If you need to do a non-outer merge, you should use the merge_wo_duplicates method, which is what provides outer_merge’s automatic hole-filling behavior.

See kf_lib_data_ingest.common.pandas_utils for details.

Optional - Return more than 1 DataFrame

Sometimes it isn’t possible to cleanly merge all of your extracted data into one monolithic DataFrame. In this case, you might merge subsets of your data into less-than-everything DataFrames which you only use to build instances of particular target concepts.
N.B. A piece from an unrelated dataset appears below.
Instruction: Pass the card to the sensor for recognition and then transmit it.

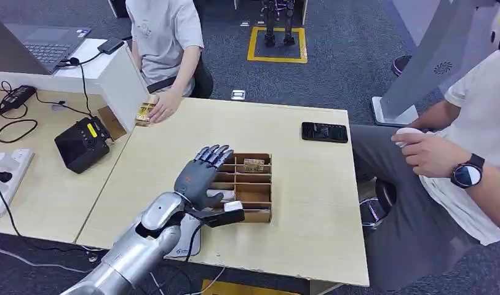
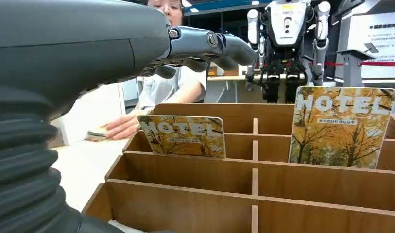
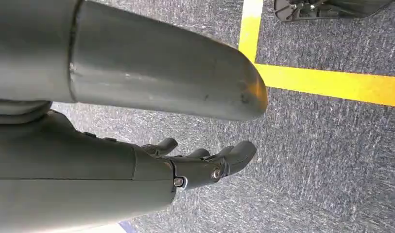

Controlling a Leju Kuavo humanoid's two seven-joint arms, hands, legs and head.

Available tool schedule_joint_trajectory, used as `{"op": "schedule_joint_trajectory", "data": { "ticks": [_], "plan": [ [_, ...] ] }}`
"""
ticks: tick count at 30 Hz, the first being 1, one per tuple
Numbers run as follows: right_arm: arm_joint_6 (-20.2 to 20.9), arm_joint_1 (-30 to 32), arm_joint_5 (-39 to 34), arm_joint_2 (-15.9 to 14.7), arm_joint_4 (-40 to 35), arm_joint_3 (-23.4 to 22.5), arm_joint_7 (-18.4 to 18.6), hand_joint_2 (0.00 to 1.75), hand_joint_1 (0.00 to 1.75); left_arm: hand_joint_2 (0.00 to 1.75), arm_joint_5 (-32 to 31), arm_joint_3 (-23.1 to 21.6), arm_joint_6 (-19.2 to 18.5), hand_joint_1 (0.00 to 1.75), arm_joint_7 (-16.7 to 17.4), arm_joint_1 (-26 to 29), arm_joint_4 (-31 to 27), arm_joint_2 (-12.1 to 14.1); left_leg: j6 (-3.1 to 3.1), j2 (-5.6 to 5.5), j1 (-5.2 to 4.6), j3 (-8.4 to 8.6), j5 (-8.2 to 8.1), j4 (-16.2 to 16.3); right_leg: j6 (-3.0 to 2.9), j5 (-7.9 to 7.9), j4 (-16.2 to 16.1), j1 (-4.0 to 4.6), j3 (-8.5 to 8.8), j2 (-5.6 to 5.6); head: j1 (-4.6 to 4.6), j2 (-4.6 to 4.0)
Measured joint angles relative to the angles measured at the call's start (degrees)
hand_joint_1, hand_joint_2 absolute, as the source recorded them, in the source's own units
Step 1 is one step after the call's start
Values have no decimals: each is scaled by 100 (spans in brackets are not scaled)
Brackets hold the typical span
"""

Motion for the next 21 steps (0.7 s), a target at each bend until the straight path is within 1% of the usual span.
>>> {"op": "schedule_joint_trajectory", "data": {
  "ticks": [16, 17, 18, 21],
  "plan": [
    [0, -1, 0, 0, 0, 0, 0, 0, 0, 175, -94, 0, 87, 0, 50, -104, 256, -76, 0, -1, 0, 1, 0, 0, 1, 1, 0, 0, 2, 0, -2, 0],
    [0, -1, 2, 0, 0, 0, 0, 0, 0, 175, -94, 0, 100, 10, 50, -106, 273, -79, 0, -1, 0, 1, 0, 0, 1, 1, 0, 0, 2, 0, -2, 0],
    [0, -1, 2, 0, -2, 0, -2, 0, 0, 175, -107, 2, 127, 108, 52, -105, 284, -81, 0, -1, 0, 1, 0, 0, 1, 1, 0, 0, 2, -1, -2, 0],
    [2, -1, 4, 0, -2, 0, -20, 0, 0, 175, -195, 2, 212, 108, 100, -104, 330, -79, 0, -1, 0, 0, 0, 0, 1, 1, 0, 0, 2, 0, 0, 0]
  ]
}}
You can do this by setting a key in the transform function’s output dict specifically named after a particular target concept, with its value set to the DataFrame containing the data to build instances of that target concept.

Note

To further understand this, read: What the Load Stage Expects

For example:

from kf_lib_data_ingest.common.concept_schema import CONCEPT
# Use these merge funcs, not pandas.merge
from kf_lib_data_ingest.common.pandas_utils import (
    merge_wo_duplicates,
    outer_merge
)
from kf_lib_data_ingest.config import DEFAULT_KEY


def transform_function(mapped_df_dict):
    clinical_df = mapped_df_dict['extract_config.py']
    family_and_phenotype_df = mapped_df_dict['family_and_phenotype.py']
    merged = outer_merge(
        clinical_df,
        family_and_phenotype_df,
        on=CONCEPT.PARTICIPANT.ID,
        with_merge_detail_dfs=False
    )

    family_relationship_df = mapped_df_dict['pedigree_to_fam_rels.py']

    return {
        'family_relationship': family_relationship_df,
        DEFAULT_KEY: merged
    }

This transform stage output signals to use the family_relationship_df DataFrame to build instances of family_relationship and the merged DataFrame to build instances of all the other target concepts (e.g. participant, biospecimen, genomic_file)

Test Your Package

If you run your ingest package now with kidsfirst test and everything goes well, your log should indicate that the transform function was applied and that the GuidedTransformStage began and ended.